SAO PAULO, Aug 4 (Reuters) - The controlling shareholders of Brazil-based petrochemical producer Braskem SA are considering moving to a U.S. headquarters as they study options to simplify its ownership structure and improve corporate governance, newspapers reported on Friday.
Braskem is controlled by state oil firm Petroleo Brasileiro SA and engineering group Odebrecht SA, which are in talks to revise their shareholder agreement.
One of the ideas under review in the process is a plan to move Braskem’s headquarters to the United States, newspapers Valor Economico and O Estado de S. Paulo wrote, without saying where they got the information.
Estado reported that the possibility of unifying Braskem’s multiple share classes was also under review. Additionally, Valor said a dispersed ownership structure and the end of a controlling shareholder accord were under consideration.
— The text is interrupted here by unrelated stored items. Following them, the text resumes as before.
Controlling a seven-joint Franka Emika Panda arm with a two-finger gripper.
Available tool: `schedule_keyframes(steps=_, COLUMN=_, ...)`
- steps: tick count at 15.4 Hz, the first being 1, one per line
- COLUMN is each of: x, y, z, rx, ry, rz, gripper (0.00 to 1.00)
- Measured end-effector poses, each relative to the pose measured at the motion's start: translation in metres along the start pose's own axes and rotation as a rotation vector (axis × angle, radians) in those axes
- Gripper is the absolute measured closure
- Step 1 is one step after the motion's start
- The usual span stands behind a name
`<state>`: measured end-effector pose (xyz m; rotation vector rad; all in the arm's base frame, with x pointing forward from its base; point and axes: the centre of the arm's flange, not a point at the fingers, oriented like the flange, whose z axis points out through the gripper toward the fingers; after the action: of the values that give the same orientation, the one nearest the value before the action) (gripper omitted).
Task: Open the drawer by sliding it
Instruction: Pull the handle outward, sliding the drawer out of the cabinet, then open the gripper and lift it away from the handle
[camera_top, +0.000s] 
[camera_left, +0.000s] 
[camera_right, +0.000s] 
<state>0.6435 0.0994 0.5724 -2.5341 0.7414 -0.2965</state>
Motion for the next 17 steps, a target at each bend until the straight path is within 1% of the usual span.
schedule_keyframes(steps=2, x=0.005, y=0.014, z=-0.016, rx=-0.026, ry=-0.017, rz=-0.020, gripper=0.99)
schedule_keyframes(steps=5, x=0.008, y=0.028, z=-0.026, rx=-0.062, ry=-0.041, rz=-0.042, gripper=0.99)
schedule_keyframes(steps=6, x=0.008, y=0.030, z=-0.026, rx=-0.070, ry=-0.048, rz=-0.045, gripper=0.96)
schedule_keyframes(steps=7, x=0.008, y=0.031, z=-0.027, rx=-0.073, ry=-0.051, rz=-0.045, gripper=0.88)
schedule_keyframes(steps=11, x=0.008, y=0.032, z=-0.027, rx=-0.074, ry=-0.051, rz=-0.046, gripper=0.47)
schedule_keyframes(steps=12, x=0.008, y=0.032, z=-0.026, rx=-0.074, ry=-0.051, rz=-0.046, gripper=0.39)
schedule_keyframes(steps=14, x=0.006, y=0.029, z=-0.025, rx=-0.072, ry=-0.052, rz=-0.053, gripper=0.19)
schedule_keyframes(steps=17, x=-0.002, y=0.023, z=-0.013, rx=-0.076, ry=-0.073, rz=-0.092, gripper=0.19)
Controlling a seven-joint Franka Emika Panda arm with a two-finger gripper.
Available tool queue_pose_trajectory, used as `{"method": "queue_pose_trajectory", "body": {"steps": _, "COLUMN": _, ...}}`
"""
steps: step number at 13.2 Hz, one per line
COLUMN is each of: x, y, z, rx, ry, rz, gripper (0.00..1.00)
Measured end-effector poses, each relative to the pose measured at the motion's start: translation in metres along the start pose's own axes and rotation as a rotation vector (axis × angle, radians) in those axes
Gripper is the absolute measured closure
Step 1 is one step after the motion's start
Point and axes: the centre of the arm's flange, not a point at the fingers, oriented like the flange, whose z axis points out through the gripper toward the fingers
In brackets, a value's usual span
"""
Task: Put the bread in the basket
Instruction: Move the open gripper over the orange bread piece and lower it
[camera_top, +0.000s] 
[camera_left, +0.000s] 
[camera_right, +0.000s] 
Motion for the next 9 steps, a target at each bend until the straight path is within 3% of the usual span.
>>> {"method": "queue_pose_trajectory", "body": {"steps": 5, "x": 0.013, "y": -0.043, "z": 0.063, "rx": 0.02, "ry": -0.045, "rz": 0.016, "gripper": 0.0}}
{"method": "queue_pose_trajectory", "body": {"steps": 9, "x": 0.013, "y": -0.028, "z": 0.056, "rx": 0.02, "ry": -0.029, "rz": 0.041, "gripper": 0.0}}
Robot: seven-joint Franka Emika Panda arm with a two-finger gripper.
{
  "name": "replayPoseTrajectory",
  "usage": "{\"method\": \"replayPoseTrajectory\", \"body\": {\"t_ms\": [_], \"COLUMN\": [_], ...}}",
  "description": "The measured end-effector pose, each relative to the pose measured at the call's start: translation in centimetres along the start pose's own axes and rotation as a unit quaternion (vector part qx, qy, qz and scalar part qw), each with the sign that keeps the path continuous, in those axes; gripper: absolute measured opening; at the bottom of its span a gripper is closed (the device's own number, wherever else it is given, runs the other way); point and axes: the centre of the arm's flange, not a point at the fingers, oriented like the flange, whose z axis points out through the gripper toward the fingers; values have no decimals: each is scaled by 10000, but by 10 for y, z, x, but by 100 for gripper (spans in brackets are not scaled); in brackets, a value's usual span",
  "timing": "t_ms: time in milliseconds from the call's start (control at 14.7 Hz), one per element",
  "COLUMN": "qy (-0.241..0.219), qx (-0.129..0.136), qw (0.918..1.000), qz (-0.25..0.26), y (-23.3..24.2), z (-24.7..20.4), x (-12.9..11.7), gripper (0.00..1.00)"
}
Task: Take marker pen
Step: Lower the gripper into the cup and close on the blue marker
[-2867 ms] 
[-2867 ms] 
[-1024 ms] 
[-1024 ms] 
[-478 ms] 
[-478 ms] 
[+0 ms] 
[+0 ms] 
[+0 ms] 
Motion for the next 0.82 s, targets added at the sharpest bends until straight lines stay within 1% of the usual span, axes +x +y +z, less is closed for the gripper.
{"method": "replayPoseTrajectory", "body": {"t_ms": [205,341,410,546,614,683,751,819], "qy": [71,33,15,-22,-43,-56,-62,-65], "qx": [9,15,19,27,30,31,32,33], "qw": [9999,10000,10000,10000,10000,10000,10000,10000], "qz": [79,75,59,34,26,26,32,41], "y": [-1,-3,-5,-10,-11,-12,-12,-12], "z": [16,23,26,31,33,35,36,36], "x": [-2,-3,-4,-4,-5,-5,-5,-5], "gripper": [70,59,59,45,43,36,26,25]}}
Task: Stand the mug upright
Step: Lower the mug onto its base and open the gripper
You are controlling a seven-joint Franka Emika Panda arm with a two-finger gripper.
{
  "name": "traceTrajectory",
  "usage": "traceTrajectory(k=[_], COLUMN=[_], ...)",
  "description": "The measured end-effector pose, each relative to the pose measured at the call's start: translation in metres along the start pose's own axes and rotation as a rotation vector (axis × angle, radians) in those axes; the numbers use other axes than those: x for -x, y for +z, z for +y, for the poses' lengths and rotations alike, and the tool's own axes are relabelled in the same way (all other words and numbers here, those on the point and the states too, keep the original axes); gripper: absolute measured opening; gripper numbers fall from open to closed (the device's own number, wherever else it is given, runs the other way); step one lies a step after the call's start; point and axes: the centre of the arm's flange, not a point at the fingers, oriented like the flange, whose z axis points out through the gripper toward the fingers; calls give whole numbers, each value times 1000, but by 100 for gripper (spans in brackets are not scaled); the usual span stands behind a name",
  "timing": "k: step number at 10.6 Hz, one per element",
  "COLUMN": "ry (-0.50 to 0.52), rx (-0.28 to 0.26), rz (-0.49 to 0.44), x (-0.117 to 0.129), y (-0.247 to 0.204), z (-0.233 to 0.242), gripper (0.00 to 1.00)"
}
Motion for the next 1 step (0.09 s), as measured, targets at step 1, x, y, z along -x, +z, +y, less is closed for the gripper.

Braskem shares rose 3 percent in midday Sao Paulo trading, just shy of an all-time high hit on July 20. New York-listed American depositary receipts rose 4 percent.
Braskem declined to comment. Odebrecht and Petrobras, as the oil company is known, did not immediately respond to questions.
Braskem was at the center of a political corruption scandal involving Odebrecht and Petrobras and pleaded guilty in U.S. court in December to conspiring to violate a foreign bribery law, agreeing to pay a $957 million penalty.
Braskem has also been faced with an investigation in Mexico and a shareholder lawsuit in the United States regarding the scandal, as well as issues with delayed filings in Brazil.
The operator of Sao Paulo’s stock exchange warned last month that Braskem could be suspended from Level 1 trading after failing to submit certain financial statements by a deadline. Moody’s Investors Service put the company’s debt ratings on review for downgrade due to the delay.
Odebrecht owns 50.1 percent of Braskem’s common shares and Petrobras owns 47.0 percent. Including preferred shares, they own a combined 74.4 percent stake in the company.
Both Odebrecht and Petrobras are in the middle of major asset sales programs as they seek to reduce debt after financing costs spiked due to the corruption scandal. (Reporting by Ana Mano; Editing by Brad Haynes and Tom Brown)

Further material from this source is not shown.